In Apache County, an update to the medical-marijuana ordinance scheduled to be discussed at a hearing in May would eliminate the provision. Milton Ollerton, director of community planning for the county, tells New Times that the county's lawyer believes the county's ordinance might not hold up to legal scrutiny.

In any case, if either county found out that a patient was growing marijuana at home without a permit, the consequences likely wouldn't be severe.

"We would probably require them to get a permit," says Scott Buzan,  a Gila County building official.

Officials add that they haven't advertised the permit rule for medical home-grows,so most people probably don't know about it.

Maricopa County's medical-marijuana ordinance doesn't attempt to restrict home cultivation. But the state's second-largest county, Pima, has a few rules for patients that go beyond the state Medical Marijuana Act.

Pima County doesn't require a permit in most cases, but a property owner would have to get a permit to grow in an addition to a home. The county's ordinance also mandates that homeowners cultivate an area no larger than 50 square feet. If someone were found to be violating that, which hasn't happened yet, the county simply would work with the patient to get him or her in code, says planning official Chris Poirier.

The county also requires that a grow be at the patient's primary residence. Poirier could recall only one case in which a patient's home-cultivation project turned out to be a problem.

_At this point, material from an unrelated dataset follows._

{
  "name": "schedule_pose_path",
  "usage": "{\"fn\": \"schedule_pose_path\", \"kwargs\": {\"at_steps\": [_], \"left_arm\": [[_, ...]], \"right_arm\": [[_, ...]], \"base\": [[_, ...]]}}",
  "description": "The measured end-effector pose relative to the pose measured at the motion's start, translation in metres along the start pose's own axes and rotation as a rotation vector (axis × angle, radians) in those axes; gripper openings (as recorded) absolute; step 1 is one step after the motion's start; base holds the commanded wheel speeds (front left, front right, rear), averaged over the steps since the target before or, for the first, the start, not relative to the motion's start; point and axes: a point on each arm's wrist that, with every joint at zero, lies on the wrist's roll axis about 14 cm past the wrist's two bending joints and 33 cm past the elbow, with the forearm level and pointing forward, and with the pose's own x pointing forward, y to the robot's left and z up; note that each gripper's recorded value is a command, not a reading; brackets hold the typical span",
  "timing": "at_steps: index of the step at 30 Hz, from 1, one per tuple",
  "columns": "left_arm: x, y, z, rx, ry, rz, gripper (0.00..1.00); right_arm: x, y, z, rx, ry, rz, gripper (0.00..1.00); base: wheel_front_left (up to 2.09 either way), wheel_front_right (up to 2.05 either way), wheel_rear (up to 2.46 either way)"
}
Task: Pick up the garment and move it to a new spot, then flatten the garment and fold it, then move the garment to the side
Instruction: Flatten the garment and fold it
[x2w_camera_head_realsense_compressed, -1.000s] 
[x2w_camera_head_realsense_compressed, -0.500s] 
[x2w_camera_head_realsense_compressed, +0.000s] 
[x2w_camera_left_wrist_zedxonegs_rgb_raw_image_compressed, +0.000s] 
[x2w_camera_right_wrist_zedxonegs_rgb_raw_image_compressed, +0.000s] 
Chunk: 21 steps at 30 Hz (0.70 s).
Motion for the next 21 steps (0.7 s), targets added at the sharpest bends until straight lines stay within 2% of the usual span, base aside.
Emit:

In that case, a couple of patients rented a home that was used exclusively as a grow room. County officials called the property owner, who terminated the patients' lease, Poirier says.

"If someone wants it away from their home, we don't want them putting it next to someone else's home," he says.

Whether the 50-square-feet ordinance or the one disallowing offsite cultivation for individual patients would stand up to legal scrutiny is another story.

But as with Apache and Gila counties, Pima doesn't hear much, if anything, about these legal, medical home-grow operations, Poirier says, because such patients tend to be very discreet.

The number of patients who can legally grow in Arizona is expected to expand over the next year or two as dispensaries that previously were restricted to rural areas are allowed to move closer to population centers.